C’est plutôt les bateaux foilers qui ne tiennent pas – toutes ? - leurs promesses. Tant que la mer est plate, le foiler est irrésistible, entre 15 et 25 nœuds de vent. Dès qu’il y a de la mer, des vagues, et pas forcément rangées comme le vent, mer croisée, le foiler monte très haut et retombe très dur, très très dur ; Trop dur si on n’arrive pas à dompter la bête. Les bateaux neufs sont déjà plus costauds que les générations précédentes, mais, visiblement, ça ne suffit pas pour une utilisation « canot tout temps ». Là, on aborde un épineux sujet, c’est l’adéquation entre la solidité du bateau et la sensibilité du marin. Un bateau léger pour un skipper qui sait lever le pied juste à temps peut passer, mais le risque est grand. D’où, pour moi, si l’optimisation est recherchée, la nécessité du skipper d’être investi dès la conception dans les choix de ce ratio légèreté/solidité. En course au large, on ne peut pas être juste un pilote qui monte dans le baquet quand tout est prêt. Moi je n’ai jamais pu faire ça, je n’aurais pas osé bombarder. On est dans un milieu mal connu et difficile à modéliser, donc on casse - > on renforce/ça ne casse pas - > on peut accélérer. Je sais, ce n’est pas très rationnel comme méthode de progrès, mais on n’a pas trouvé mieux ! Les foilers de dernière génération ont presque tous des grands foils, qu’ils ne peuvent rétracter. La patte est là, dans l’eau, sous le vent, tout le temps. Comme la classe Imoca, après avoir subi l’arrivée des foils, a confirmé verrouiller l’apparition logique d’une gouverne de profondeur sur les safrans, qui permettrait un contrôle de l’assiette et de la hauteur de vol, les coques font office de patin. Ça fait des belles images de bateaux très cabrés façon dragsters, mais on voit bien que le fond de coque ne plane pas au-dessus de l’eau, faisant office de troisième pied au tabouret et ramasse des chocs énormes.
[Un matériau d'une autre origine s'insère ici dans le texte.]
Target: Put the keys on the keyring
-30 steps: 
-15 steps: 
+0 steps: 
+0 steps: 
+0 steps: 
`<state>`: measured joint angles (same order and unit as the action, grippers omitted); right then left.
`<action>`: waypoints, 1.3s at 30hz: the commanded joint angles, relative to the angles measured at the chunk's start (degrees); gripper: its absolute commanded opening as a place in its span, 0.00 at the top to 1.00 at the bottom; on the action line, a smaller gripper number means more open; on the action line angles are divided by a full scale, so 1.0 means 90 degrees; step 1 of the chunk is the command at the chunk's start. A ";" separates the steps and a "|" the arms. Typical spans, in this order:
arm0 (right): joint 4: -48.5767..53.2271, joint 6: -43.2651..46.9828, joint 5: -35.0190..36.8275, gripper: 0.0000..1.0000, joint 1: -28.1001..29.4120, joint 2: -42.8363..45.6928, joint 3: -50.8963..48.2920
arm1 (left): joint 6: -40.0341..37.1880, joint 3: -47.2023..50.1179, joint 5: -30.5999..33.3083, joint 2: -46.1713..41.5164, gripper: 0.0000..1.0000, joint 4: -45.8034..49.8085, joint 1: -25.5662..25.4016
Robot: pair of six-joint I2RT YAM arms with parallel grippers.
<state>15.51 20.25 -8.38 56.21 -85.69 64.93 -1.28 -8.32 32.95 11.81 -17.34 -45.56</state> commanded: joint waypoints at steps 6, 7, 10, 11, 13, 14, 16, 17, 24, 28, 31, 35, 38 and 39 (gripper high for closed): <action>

Tant qu’on n’aura pas de gouverne de profondeur, on devra encore renforcer les bateaux. En attendant, ce sont les marins qui, devant la violence des chocs dès que la mer se lève, l’apanage du large, s’efforcent de ralentir.

Un Imoca qui se casse en deux en fin de surf, c’est inquiétant non ?

Ma modeste expérience me fait dire que, dans la plupart des cas de casse mécanique hors choc, la casse, effective, visible par le marin, n’a lieu que bien après le début de l’endommagement. Par où ça a commencé ? La coque à la suite d’un choc ? Le pont, comme « Le Souffle du Nord » en 2016 ? Thomas Ruyant avait été chanceux d’avoir senti le bateau se casser en deux, juste à temps. Kevin Escoffier savait que ce bateau était léger, l’avait renforcé. Suffisamment ? Malheureusement, on ne saura jamais, le bateau a coulé en quelques secondes, ne laissant au skipper aucune opportunité de voir et peut-être de comprendre. Au passage, apprécions la nécessité d’expérience et de sérénité des marins, ce que j’appelle « avoir le cuir assez épais », et les bonnes pratiques en matière d’équipement de sécurité à disposition immédiate du marin…

Jean Le Cam dit que les foileurs ne sont pas adaptés au Vendée Globe. Exagère-t-il ?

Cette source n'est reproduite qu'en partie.